* _TASK STATEMENT_:
A bare number is the only acceptable answer: how many lines of these entries include "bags"?
RECORDS below:
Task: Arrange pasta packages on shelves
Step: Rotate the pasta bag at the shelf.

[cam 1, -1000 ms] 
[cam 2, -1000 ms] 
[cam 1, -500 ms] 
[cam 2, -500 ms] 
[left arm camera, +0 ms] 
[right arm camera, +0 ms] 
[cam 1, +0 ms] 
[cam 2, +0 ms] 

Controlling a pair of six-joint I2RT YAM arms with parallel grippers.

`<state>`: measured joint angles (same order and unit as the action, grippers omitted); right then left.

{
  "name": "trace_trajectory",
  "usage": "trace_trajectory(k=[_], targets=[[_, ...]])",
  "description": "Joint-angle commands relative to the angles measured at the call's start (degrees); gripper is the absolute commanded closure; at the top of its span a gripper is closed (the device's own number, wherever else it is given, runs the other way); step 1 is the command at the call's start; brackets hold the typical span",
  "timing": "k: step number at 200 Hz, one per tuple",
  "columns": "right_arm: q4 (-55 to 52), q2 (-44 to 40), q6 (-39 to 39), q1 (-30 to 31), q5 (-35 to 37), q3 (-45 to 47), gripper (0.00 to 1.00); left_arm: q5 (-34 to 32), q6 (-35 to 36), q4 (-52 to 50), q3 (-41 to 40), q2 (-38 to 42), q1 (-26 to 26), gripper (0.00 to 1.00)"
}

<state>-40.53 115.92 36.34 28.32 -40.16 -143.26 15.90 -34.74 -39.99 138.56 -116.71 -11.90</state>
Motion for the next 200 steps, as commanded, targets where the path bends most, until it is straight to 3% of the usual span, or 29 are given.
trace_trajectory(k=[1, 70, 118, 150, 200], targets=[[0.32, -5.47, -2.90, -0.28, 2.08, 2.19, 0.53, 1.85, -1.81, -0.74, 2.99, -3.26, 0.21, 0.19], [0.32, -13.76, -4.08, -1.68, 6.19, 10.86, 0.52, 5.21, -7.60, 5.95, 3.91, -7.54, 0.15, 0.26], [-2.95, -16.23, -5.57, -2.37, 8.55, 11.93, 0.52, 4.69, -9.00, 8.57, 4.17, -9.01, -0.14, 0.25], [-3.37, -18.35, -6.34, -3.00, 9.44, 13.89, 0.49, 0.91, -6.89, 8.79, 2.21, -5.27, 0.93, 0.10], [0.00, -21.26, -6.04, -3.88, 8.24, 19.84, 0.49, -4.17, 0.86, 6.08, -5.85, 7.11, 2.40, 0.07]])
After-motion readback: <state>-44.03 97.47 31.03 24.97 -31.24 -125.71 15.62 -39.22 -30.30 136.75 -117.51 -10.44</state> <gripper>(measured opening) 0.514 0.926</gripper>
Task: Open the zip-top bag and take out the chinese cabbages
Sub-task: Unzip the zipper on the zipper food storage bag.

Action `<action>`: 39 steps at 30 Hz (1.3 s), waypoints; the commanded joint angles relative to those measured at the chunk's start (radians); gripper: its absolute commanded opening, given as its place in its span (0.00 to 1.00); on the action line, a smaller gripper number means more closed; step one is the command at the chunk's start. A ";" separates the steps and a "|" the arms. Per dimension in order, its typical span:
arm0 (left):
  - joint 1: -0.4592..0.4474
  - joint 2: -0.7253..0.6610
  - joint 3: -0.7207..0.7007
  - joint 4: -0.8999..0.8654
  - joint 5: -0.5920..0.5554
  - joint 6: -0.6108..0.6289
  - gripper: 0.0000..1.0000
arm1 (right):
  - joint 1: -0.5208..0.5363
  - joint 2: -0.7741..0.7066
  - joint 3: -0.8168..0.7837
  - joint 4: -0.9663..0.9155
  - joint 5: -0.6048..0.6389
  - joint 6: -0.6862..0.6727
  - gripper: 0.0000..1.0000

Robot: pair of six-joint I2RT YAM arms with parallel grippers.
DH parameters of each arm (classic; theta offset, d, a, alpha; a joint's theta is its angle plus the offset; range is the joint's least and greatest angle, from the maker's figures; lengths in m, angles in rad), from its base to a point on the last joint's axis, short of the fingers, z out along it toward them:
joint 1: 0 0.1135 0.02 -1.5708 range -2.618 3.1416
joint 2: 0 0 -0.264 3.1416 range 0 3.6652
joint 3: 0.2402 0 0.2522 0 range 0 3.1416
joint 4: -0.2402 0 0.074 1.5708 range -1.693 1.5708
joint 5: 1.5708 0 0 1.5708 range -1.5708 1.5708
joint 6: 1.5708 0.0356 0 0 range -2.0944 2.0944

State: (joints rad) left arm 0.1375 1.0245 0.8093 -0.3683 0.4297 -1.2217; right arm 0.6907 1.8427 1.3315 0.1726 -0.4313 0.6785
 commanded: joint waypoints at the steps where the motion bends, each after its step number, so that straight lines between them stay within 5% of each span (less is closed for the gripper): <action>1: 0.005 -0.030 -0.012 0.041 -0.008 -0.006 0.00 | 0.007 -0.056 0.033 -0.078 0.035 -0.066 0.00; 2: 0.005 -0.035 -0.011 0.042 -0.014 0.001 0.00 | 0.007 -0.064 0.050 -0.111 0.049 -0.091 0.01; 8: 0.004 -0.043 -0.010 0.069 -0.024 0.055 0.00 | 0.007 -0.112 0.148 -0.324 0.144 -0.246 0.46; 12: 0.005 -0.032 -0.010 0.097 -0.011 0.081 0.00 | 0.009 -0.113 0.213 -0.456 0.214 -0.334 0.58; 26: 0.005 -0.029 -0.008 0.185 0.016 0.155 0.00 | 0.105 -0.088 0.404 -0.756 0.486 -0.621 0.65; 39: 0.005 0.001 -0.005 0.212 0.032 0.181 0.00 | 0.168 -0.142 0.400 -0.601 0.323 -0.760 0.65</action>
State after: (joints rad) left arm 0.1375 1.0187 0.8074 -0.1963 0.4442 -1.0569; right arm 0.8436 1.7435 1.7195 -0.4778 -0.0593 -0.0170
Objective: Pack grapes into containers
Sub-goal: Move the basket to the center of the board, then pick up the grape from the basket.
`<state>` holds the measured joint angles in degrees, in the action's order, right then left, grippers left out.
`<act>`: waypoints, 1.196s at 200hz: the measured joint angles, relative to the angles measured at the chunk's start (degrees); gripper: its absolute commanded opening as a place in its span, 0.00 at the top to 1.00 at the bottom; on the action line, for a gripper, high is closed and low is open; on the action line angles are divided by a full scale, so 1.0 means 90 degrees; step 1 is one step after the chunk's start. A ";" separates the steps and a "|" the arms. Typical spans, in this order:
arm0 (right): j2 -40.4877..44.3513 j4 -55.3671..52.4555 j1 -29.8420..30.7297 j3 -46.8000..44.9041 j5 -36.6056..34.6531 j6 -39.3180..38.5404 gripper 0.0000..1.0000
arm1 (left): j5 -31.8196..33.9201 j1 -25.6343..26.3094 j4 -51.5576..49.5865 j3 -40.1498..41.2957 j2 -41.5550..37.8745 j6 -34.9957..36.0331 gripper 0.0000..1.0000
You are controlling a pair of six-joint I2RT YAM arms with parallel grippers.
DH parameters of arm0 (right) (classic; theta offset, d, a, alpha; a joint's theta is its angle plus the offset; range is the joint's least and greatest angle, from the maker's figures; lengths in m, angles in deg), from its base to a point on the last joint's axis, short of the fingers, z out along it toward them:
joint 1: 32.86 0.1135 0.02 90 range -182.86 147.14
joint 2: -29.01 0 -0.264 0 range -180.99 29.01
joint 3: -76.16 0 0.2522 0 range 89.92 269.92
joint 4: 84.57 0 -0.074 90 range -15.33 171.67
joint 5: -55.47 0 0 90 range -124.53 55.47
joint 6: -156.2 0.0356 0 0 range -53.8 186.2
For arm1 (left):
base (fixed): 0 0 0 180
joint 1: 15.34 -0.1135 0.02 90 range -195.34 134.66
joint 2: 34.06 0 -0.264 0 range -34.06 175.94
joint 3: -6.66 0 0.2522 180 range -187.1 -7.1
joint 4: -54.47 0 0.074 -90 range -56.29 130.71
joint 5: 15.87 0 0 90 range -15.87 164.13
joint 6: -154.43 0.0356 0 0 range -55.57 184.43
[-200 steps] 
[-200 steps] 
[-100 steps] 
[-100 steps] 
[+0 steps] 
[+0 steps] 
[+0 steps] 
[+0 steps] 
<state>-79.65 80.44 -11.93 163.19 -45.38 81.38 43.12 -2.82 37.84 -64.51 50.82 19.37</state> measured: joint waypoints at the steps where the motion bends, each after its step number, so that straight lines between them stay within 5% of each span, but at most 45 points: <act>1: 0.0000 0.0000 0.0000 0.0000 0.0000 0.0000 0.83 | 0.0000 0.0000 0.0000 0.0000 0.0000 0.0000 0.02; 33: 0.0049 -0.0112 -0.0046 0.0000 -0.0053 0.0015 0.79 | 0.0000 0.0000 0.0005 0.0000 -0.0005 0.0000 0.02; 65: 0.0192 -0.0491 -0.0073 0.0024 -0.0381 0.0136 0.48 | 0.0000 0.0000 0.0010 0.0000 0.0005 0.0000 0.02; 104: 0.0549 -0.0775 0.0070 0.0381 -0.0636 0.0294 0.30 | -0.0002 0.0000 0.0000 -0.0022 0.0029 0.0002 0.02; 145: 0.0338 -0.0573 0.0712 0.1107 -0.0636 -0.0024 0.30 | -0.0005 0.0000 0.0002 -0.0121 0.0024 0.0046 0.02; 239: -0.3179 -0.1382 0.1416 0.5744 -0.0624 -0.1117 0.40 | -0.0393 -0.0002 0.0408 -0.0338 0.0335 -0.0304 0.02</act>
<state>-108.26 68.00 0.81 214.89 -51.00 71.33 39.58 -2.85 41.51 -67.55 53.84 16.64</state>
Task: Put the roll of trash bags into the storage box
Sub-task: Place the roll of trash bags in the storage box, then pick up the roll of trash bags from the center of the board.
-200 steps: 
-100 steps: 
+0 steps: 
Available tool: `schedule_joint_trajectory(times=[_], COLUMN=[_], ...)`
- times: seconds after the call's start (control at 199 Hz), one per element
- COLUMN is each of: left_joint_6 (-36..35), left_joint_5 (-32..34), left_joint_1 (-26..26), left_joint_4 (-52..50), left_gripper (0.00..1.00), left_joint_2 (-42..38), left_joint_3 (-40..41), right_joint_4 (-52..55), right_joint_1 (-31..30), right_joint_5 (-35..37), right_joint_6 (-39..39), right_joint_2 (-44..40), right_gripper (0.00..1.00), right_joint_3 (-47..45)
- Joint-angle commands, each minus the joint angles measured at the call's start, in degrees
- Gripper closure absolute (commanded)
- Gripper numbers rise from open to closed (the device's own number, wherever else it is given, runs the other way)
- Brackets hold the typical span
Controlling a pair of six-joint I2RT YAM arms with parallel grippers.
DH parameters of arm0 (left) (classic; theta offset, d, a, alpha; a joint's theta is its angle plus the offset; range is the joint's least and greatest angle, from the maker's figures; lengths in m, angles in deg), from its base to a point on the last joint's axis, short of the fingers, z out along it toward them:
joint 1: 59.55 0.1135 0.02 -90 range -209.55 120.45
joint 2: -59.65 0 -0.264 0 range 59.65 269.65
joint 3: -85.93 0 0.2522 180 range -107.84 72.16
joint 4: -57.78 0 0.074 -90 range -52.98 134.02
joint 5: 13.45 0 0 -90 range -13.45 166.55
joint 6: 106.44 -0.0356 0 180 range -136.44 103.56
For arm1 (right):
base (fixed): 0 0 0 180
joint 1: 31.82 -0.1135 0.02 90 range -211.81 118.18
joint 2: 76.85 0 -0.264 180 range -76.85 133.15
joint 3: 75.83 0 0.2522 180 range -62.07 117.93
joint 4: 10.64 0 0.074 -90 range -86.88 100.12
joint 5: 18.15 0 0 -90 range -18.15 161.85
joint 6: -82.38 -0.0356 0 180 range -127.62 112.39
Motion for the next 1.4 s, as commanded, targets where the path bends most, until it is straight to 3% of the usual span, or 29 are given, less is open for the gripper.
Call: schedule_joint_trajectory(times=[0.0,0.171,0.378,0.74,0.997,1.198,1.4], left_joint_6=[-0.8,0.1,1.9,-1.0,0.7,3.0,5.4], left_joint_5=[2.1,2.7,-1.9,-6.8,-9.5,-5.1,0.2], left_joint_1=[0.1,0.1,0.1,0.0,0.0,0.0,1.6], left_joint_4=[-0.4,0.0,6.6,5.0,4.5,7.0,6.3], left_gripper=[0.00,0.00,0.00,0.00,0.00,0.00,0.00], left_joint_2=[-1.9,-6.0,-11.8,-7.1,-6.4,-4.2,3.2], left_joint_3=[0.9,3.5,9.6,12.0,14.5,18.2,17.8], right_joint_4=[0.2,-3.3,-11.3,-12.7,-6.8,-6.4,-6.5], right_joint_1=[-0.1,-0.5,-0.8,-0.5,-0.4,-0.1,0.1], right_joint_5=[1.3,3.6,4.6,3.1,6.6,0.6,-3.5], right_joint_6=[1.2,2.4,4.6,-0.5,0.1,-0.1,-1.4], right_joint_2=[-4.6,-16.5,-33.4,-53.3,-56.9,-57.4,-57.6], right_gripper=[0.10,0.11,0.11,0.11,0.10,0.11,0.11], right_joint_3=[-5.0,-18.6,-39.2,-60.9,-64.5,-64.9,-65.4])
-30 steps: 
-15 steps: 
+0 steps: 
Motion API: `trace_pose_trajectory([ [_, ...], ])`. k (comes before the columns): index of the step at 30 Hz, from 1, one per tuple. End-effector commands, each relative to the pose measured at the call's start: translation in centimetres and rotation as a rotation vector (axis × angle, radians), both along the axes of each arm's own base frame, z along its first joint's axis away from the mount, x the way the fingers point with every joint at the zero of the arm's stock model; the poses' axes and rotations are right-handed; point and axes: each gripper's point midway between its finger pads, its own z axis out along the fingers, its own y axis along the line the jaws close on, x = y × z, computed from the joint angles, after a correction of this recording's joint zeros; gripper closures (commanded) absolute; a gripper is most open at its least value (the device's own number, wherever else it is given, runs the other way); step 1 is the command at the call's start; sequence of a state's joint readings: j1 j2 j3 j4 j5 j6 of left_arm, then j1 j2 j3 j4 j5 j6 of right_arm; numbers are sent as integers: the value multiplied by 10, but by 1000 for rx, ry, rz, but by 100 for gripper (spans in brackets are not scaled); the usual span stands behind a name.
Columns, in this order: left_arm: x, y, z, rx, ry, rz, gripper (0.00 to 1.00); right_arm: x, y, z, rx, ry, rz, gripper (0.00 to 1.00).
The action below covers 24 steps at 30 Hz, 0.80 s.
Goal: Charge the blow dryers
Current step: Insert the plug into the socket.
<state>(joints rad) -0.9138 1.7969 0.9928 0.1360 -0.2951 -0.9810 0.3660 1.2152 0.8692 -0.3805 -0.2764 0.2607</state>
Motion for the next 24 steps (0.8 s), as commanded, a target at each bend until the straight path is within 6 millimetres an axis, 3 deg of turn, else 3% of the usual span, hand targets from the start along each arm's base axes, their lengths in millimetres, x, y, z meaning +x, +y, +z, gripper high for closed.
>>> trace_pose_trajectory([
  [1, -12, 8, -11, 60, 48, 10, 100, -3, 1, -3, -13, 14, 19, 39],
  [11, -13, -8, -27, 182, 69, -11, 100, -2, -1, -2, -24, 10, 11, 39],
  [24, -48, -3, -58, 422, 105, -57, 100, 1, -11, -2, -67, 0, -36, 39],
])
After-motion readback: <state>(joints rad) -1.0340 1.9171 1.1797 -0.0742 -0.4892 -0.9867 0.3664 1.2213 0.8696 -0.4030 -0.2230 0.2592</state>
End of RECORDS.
* _TASK RESPONSE_:
2